Thanks for your quick reply. u did not use the margin parameter m in AdaCos layer. I implemented AdaCos loss as the following
def call(self, inputs):
x, y = inputs
# normalize feature
x = tf.nn.l2_normalize(x, axis=1)
# normalize weights
W = tf.nn.l2_normalize(self.W, axis=0)
# dot product
logits = x @ W
# add margin
# clip logits to prevent zero division when backward
theta = tf.acos(K.clip(logits, -1.0 + K.epsilon(), 1.0 - K.epsilon()))
target_logits = tf.cos(theta + self.m)
output = logits * (1 - y) + target_logits * y
B_avg = tf.where(y < 1, tf.exp(self.s * logits), tf.zeros_like(logits))
B_avg = tf.reduce_mean(tf.reduce_sum(B_avg, axis=1), name='B_avg')
theta_med = tfp.stats.percentile(theta, 50.0, interpolation='midpoint')
with tf.control_dependencies([theta_med, B_avg]):
self.s = tf.math.log(B_avg) / tf.cos(tf.minimum(math.pi / 4, theta_med))
output *= self.s
output = tf.nn.softmax(output)
return output
Please let me know if there is any issue asap. Thanks
Hi I have a question. Did u train the AdaCos model on multi-gpu ? There is an issue when training on multi-gpu? Please let me know how to fix this. Thanks
Hi, thank you for your suggestion of adding margin parameter. Yes, your code is correct.
I can't find out how to explore margin parameter m from original paper, and another implementation also doesn't set this parameter. That's why I don't add it in uploaded code. However, I know this is an essential parameter in the pursuit of greater accuracy.
And, I have not ever trained this model on multi-gpu. But perhaps as you know, Keras official site describes how to do it. https://keras.io/utils/#multi_gpu_model Fixing itself doesn't seem too difficult, but I'm not sure where the trap is lurking. Currently, I don't have multi-gpu environment, but some day I'd like to try :)

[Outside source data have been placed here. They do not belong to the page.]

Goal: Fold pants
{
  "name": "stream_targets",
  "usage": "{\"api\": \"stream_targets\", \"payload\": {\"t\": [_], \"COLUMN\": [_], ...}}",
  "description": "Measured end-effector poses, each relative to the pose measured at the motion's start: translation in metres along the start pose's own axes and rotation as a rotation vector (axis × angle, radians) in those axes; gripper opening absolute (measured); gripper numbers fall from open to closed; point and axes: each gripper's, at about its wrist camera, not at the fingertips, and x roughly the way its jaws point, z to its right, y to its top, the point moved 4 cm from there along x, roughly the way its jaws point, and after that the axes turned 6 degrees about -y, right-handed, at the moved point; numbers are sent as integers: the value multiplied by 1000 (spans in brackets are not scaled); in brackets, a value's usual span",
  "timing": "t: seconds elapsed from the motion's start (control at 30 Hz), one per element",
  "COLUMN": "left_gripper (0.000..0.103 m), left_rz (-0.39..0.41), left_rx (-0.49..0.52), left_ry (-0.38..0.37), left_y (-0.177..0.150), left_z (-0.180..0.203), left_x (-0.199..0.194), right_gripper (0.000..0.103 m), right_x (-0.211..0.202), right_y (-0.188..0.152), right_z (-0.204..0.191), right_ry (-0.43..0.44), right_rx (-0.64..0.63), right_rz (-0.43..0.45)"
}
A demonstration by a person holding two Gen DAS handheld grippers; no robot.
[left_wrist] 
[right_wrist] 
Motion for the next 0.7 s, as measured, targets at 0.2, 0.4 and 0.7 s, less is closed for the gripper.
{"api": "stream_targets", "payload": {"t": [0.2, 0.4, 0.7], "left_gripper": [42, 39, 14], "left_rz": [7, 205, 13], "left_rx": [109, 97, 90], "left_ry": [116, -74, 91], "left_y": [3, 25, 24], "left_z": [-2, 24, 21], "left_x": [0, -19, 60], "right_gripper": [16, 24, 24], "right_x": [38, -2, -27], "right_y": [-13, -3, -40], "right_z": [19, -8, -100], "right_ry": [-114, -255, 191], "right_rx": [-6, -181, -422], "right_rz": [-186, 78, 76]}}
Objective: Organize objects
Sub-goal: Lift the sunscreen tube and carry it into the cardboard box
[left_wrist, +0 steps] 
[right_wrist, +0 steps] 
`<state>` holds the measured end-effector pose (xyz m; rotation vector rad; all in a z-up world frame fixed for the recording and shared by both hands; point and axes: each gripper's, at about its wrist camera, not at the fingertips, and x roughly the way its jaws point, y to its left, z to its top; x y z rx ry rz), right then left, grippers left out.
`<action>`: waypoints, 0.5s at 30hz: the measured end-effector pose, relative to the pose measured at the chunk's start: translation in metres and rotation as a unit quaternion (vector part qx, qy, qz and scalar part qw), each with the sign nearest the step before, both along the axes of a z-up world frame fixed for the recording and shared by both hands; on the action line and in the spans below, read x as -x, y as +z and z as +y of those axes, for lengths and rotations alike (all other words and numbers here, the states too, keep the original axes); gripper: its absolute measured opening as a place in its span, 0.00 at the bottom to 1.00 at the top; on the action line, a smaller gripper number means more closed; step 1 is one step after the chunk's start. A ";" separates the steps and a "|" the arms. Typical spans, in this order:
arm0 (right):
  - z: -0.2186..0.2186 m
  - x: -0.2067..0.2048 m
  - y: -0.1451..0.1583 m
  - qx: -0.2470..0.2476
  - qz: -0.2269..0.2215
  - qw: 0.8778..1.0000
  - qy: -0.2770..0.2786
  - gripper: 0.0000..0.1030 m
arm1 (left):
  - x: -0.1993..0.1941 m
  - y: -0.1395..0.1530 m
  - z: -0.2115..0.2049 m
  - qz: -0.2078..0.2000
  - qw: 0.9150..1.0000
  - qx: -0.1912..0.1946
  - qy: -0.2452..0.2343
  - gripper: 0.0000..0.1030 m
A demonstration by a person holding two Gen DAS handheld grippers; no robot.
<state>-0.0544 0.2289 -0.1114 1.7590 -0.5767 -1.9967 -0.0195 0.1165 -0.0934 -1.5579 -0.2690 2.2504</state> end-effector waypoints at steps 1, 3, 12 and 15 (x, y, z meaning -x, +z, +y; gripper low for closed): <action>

Thanks for your reply. I hope that you will test keras-AdaCos version on multi- gpu environment and update github source. I will wait a good result from you. Let's complete this project together. Thanks
i have same problem that memory allocation error occured when I use even 8 batch size. I use 2 gpu which are gtx2080ti. They have 11 vram each. I also use about 9000 classes. I don't understand why it spends so many memory. When I tried with arcFace, it was successfully run with batch 200. I think tf.gather has problem but I don't know how to fix it. plz let me know, if you find out the solution. thanks
@rose-jinyang Hello, is your AdaCos implementation working in Keras? I'm having some problems with the ArcFace implementations that I found in github (had to do some tinkering with the code because I was getting NaN, and the performance still seems to be very different from the pytorch implementations). I can't get models to converge with a large number of classes. I´d like to try with AdaCos if the code to implement the layer is available. Thanks!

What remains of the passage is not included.